## Task details
The lines to copy from the data below are those that hold the string "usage".

## Data extracts
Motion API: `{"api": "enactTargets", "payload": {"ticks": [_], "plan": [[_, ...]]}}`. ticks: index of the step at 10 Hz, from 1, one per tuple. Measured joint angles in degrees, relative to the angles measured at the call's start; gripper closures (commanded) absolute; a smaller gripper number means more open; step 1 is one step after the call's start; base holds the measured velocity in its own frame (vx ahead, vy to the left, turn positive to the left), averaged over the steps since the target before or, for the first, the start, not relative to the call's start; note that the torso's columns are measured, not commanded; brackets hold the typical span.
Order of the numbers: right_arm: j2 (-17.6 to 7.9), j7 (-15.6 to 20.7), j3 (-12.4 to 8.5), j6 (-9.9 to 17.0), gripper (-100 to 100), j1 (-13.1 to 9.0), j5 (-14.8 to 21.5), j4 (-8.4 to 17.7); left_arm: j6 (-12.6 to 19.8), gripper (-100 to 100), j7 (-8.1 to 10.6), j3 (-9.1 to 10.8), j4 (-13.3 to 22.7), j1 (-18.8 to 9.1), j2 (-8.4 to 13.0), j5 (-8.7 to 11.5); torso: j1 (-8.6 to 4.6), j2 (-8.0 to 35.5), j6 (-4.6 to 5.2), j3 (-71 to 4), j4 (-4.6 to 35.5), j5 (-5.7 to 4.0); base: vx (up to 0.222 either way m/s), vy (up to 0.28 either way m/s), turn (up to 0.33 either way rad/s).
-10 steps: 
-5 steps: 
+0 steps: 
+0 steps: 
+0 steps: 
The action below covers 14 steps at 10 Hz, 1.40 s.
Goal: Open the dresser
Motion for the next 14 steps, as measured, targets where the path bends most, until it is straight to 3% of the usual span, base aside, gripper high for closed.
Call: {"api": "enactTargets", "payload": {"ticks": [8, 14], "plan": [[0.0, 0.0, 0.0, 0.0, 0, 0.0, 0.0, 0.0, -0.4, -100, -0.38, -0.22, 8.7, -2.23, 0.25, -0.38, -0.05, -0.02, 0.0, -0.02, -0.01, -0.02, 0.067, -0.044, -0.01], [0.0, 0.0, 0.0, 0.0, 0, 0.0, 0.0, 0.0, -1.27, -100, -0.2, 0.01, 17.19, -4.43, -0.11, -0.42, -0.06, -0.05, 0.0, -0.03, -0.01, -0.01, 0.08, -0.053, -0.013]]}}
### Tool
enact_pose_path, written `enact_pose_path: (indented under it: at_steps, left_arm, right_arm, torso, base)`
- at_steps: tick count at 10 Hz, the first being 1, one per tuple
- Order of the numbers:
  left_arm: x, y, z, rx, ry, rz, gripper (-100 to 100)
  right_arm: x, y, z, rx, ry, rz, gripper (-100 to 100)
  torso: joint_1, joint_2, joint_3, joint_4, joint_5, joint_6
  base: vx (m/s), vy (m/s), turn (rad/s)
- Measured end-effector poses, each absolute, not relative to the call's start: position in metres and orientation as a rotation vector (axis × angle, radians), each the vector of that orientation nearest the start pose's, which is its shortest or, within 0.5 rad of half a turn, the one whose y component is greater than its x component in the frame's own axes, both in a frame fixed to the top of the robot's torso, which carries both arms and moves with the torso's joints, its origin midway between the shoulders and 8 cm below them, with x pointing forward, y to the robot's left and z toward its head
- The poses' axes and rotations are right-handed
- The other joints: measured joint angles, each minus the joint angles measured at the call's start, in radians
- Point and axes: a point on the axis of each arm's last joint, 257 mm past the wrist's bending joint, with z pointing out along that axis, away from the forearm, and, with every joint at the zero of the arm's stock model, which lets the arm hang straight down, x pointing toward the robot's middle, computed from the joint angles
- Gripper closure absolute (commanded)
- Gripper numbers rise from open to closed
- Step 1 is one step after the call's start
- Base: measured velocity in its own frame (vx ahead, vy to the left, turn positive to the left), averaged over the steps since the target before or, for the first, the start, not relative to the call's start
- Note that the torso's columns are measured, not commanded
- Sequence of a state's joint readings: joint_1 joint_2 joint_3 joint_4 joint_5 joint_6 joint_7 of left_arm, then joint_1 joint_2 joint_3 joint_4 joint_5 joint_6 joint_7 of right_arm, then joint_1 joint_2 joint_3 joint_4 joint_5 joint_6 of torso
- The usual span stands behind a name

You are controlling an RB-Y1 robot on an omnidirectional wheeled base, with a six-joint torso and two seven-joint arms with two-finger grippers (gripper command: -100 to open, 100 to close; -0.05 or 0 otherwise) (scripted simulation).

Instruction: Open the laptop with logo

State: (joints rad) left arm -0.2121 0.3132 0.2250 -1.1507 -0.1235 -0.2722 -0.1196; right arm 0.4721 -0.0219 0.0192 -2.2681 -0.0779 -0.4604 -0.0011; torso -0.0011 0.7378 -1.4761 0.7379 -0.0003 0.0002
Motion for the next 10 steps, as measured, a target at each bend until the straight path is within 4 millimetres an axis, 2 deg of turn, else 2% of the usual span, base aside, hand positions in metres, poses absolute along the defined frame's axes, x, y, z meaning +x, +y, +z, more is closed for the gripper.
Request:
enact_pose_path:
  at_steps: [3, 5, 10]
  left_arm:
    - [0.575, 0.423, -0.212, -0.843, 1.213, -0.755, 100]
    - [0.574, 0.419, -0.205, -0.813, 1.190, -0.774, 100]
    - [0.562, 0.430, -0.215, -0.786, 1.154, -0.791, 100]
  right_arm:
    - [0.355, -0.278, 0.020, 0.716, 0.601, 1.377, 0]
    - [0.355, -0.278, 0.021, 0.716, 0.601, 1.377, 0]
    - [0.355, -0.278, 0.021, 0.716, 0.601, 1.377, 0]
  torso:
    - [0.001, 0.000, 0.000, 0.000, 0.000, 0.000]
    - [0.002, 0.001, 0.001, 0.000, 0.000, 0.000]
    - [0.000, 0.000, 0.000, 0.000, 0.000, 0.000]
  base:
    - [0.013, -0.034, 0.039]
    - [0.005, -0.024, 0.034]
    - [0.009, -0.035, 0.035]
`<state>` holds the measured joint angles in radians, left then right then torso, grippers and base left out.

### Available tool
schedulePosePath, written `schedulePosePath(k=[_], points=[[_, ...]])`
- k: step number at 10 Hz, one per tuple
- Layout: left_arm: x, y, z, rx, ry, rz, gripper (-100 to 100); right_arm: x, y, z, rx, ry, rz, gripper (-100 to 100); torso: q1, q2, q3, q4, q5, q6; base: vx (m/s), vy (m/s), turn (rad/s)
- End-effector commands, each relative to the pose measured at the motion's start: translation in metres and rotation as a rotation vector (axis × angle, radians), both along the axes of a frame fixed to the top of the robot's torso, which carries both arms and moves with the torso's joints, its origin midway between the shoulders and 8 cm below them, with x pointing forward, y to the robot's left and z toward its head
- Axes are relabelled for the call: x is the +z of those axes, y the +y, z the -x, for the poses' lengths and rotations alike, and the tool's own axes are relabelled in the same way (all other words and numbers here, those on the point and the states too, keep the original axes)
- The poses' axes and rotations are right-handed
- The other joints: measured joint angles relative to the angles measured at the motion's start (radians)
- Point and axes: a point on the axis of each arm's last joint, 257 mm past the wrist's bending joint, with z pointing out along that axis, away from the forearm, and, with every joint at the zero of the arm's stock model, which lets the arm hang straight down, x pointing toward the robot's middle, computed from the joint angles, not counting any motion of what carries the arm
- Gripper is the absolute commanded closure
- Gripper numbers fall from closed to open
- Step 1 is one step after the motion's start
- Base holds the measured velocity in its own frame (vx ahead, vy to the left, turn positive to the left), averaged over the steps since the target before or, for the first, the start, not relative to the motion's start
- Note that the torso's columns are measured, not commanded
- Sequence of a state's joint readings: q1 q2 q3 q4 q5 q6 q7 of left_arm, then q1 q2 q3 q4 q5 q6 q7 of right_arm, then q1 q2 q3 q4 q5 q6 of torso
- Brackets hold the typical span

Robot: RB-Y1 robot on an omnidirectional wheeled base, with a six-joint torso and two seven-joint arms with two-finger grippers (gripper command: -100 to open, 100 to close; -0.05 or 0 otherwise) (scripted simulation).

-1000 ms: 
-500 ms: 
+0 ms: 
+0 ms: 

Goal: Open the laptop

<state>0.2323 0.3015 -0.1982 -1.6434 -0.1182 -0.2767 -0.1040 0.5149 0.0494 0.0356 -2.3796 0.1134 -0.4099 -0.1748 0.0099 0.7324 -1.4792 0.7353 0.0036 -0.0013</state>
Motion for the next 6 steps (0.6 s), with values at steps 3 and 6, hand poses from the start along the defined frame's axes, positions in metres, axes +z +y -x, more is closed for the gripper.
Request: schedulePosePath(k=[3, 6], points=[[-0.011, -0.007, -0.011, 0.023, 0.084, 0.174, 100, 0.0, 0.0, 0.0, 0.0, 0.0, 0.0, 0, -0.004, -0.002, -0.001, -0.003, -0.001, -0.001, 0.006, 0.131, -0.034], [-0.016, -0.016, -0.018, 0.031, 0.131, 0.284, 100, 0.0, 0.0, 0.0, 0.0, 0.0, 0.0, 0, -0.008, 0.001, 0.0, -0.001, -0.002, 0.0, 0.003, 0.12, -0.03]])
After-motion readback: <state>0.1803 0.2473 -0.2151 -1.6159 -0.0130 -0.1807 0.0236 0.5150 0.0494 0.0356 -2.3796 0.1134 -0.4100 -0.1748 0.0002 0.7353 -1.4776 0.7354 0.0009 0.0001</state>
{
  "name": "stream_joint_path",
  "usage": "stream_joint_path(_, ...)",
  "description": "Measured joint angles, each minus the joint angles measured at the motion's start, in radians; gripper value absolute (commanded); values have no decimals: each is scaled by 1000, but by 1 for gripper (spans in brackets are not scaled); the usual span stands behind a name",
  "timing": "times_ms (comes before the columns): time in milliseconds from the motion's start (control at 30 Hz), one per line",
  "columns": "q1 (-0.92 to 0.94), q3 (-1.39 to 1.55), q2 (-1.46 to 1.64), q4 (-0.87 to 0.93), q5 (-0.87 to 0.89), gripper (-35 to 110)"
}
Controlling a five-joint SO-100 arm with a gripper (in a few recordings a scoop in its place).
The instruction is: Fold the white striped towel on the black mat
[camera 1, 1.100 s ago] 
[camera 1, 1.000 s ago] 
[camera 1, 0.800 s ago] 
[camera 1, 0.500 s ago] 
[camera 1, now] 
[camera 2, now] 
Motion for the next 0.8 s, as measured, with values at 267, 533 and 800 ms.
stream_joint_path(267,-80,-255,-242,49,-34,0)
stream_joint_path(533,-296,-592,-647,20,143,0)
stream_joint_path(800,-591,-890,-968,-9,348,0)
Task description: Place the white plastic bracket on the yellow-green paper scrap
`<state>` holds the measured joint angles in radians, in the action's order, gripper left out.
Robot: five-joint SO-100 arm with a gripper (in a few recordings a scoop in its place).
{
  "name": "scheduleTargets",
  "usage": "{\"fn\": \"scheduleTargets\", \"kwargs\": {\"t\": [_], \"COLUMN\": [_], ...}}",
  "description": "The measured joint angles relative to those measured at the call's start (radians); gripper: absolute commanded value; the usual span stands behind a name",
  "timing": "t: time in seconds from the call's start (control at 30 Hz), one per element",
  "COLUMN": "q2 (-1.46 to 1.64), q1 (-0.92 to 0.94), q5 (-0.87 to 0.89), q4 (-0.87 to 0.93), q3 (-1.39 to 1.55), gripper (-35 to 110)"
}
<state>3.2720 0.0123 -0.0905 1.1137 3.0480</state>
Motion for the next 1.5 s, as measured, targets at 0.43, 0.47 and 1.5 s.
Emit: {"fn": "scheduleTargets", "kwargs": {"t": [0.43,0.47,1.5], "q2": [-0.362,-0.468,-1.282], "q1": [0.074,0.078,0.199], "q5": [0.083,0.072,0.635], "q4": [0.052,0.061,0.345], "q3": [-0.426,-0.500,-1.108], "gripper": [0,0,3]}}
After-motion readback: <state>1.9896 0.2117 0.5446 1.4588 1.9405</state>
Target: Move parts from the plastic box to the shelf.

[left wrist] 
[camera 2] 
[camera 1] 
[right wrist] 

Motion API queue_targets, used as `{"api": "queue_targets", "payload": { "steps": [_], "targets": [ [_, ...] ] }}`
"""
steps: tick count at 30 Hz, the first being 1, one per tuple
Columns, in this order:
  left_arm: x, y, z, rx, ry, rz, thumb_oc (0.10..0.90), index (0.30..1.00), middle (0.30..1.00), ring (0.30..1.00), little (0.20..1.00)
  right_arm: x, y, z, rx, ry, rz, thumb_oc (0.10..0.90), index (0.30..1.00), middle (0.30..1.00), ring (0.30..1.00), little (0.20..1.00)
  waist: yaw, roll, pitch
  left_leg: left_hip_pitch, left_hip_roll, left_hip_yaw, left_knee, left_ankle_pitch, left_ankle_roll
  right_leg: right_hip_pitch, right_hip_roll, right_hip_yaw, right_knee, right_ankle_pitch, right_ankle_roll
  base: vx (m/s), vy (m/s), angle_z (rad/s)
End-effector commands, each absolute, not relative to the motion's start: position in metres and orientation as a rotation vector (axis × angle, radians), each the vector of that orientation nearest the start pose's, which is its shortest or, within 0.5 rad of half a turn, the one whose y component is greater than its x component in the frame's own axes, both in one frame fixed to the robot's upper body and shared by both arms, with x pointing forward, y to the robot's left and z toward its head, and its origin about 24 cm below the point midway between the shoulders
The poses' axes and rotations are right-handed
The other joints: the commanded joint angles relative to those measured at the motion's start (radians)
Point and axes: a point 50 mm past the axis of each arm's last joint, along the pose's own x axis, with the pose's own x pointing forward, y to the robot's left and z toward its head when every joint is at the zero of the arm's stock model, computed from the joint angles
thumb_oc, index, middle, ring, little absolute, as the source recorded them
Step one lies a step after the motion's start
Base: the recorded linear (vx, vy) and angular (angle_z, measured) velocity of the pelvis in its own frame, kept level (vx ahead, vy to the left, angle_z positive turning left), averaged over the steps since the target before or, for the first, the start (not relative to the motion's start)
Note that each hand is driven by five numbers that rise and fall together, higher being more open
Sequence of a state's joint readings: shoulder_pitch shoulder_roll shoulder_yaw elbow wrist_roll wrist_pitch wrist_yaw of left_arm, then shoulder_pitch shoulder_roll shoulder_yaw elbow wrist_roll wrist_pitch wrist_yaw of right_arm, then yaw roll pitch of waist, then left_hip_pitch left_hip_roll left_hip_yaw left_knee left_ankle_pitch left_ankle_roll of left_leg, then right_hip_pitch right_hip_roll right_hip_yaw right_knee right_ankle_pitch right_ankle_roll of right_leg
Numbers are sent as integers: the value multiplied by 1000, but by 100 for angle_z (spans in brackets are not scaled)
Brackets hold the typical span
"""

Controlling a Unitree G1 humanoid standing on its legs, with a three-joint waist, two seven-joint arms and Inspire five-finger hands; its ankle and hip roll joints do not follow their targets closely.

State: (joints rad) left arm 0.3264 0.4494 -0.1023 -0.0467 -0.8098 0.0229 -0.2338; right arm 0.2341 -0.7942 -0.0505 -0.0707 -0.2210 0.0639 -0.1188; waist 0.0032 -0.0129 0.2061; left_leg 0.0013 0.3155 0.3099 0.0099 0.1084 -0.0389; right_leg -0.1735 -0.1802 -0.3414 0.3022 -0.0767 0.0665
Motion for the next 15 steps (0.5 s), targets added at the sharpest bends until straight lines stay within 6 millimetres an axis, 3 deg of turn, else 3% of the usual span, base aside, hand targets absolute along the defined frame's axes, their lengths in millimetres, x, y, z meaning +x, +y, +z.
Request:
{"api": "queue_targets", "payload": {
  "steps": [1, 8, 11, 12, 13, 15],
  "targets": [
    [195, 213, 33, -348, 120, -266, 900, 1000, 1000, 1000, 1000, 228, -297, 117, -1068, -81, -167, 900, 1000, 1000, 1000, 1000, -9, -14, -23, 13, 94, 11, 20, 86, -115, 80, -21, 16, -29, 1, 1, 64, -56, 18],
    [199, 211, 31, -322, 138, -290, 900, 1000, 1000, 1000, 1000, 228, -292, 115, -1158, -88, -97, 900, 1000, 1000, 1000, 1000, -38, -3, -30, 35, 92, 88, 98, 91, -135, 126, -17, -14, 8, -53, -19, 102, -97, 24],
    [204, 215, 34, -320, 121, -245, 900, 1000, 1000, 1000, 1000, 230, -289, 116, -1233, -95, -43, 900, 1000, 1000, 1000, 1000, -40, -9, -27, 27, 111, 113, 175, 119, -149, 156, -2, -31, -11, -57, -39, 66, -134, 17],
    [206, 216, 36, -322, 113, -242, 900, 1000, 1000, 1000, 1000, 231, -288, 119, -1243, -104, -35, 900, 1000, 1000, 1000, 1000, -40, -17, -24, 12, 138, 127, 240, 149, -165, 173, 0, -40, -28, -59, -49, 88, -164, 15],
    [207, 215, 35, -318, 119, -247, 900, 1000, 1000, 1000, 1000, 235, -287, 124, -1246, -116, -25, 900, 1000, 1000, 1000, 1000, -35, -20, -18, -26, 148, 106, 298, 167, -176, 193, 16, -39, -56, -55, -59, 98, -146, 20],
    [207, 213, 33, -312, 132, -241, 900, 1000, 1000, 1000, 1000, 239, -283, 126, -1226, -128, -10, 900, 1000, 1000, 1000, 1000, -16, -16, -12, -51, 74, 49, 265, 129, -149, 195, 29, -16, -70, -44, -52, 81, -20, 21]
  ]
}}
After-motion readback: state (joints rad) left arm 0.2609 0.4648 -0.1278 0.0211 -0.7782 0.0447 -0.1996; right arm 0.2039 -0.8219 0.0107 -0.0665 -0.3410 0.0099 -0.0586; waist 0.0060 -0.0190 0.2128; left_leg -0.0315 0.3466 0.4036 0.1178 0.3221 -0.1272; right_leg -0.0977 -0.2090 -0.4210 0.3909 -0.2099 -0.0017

## Answer section
  "usage": "stream_joint_path(_, ...)",
  "usage": "{\"fn\": \"scheduleTargets\", \"kwargs\": {\"t\": [_], \"COLUMN\": [_], ...}}",

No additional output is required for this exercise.